━━ Input records ━━
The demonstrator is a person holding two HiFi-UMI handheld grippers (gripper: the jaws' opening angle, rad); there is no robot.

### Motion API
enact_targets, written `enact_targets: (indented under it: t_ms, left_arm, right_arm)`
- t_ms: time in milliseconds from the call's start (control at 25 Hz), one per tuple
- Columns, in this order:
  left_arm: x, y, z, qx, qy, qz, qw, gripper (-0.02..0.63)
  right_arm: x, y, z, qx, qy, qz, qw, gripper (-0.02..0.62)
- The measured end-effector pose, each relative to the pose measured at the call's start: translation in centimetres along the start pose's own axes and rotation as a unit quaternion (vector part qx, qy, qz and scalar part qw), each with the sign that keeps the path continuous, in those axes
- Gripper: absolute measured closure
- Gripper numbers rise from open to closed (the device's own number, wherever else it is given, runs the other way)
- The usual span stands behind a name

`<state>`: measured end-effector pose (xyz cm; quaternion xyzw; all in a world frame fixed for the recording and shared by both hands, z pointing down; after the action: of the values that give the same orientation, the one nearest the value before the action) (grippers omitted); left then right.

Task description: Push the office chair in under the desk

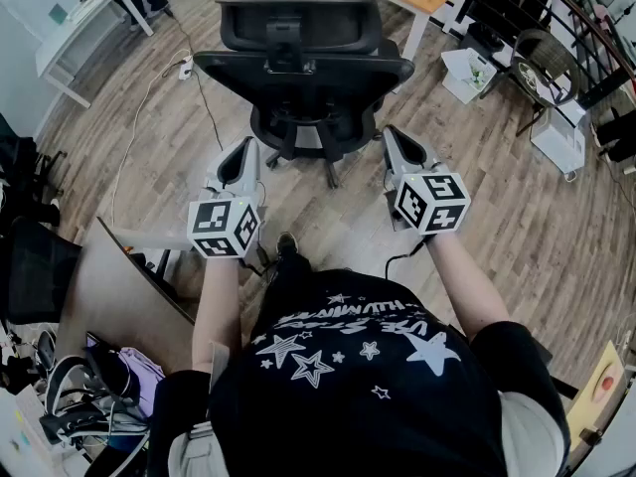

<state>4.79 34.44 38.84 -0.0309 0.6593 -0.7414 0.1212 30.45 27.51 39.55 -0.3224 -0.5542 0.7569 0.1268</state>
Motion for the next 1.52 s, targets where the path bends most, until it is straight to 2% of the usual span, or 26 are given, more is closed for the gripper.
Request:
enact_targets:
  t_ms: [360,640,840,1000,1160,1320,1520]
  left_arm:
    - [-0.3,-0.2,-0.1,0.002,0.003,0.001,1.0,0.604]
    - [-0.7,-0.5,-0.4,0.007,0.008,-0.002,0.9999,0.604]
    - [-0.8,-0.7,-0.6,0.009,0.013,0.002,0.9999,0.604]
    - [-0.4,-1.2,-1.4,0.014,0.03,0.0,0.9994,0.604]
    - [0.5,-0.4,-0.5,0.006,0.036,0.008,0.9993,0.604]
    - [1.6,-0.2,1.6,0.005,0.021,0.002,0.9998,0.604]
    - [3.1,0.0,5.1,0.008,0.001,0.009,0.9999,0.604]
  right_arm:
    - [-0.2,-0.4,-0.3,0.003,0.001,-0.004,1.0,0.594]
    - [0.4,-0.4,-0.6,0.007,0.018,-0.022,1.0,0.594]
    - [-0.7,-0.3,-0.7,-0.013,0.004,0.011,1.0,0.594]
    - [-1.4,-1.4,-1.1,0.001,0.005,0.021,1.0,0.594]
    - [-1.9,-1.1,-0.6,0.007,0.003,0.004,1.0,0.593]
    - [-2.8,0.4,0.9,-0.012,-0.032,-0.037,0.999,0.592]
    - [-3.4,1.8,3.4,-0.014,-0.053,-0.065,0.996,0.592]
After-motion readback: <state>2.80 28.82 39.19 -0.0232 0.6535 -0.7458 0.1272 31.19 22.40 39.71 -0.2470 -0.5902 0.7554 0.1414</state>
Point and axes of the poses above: the fingertips, and each gripper's own axes: z forward along the fingers, x to its left, y out of its top, the point moved 3 cm from there along -z, backward along the fingers, and after that the axes turned 10 degrees about z, right-handed, at the moved point
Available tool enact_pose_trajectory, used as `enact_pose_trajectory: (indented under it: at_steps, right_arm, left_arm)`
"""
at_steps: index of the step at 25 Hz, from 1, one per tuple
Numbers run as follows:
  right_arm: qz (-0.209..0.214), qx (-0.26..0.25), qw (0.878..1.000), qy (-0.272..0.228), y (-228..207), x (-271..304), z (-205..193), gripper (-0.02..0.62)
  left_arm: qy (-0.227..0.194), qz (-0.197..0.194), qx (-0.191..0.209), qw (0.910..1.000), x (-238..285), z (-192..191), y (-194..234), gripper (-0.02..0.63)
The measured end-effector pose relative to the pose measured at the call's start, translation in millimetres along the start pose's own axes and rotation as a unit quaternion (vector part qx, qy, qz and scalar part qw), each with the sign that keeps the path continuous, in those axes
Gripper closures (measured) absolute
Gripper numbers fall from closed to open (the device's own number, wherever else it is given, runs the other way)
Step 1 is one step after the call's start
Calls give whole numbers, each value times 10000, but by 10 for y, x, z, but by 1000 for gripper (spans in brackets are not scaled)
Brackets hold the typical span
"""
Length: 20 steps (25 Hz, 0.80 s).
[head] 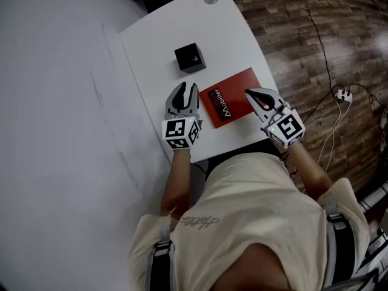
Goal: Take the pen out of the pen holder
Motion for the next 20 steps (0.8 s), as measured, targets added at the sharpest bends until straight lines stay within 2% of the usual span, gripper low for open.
enact_pose_trajectory:
  at_steps: [12, 20]
  right_arm:
    - [-210, 205, 9995, 139, -217, 32, -179, 588]
    - [-431, 328, 9984, 158, -419, 115, -132, 588]
  left_arm:
    - [368, -161, 23, 9992, 772, -98, 257, 479]
    - [619, -188, 42, 9979, 1127, -229, 362, 479]
Point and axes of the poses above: the fingertips, and each gripper's own axes: x forward along the fingers, y to its left, z out of its top, the point moved 5 cm from there along -x, backward along the fingers
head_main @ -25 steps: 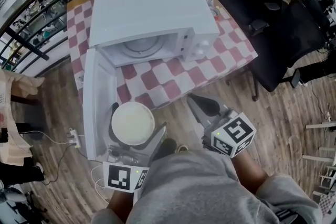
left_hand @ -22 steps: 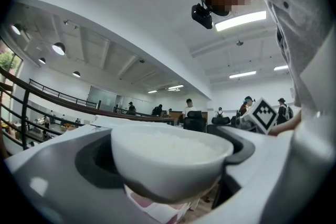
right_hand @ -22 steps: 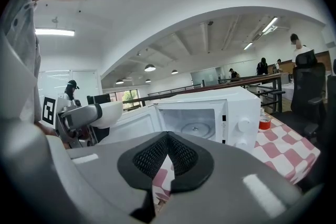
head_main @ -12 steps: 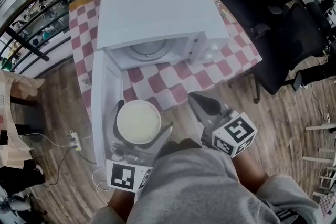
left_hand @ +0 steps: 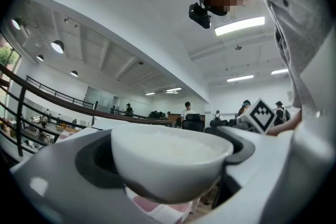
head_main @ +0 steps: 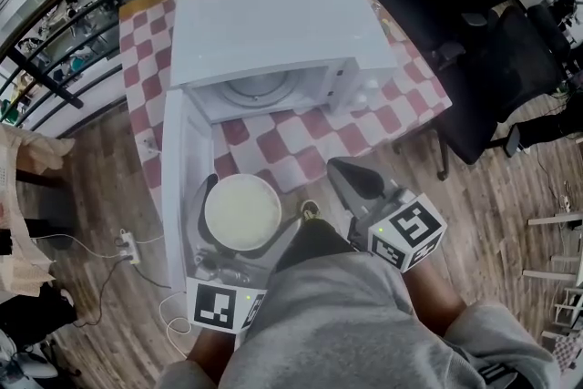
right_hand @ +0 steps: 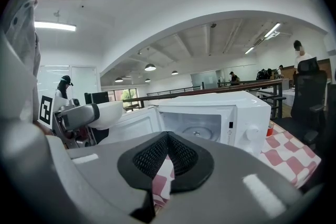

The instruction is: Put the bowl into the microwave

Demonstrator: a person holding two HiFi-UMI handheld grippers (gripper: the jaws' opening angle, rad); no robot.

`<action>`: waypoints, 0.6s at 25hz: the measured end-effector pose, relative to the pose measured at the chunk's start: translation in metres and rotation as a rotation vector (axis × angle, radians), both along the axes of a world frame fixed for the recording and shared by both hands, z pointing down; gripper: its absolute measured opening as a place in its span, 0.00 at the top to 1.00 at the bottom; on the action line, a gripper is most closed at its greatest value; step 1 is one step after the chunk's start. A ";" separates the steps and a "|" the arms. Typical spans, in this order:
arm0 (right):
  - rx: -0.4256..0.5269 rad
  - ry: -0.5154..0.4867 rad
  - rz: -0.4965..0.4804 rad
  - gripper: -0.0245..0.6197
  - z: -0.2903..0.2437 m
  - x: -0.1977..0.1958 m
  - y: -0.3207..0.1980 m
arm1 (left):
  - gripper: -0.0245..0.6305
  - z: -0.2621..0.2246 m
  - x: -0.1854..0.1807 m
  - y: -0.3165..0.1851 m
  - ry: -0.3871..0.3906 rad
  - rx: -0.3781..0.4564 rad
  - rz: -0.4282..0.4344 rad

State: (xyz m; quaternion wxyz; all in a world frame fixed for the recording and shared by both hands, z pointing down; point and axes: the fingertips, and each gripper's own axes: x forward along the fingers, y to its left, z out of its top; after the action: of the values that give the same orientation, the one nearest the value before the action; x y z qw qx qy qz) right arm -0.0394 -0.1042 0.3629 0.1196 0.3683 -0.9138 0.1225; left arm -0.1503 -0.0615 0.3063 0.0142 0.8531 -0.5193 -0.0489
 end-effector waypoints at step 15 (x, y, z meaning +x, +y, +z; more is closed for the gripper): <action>-0.003 0.010 -0.024 0.97 -0.004 0.001 -0.039 | 0.14 0.005 0.004 -0.038 0.009 -0.032 -0.026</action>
State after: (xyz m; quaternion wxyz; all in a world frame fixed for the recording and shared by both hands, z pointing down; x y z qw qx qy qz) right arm -0.0380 -0.1437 0.3588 0.1263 0.3576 -0.9174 0.1208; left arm -0.1465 -0.0992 0.3109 0.0297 0.8458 -0.5309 -0.0446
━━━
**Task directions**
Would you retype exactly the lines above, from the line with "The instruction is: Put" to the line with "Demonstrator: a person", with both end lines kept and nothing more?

**Exercise response**
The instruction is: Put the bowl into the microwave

Demonstrator: a person holding two HiFi-UMI handheld grippers (gripper: the jaws' opening angle, rad); no robot.

This exercise is complete.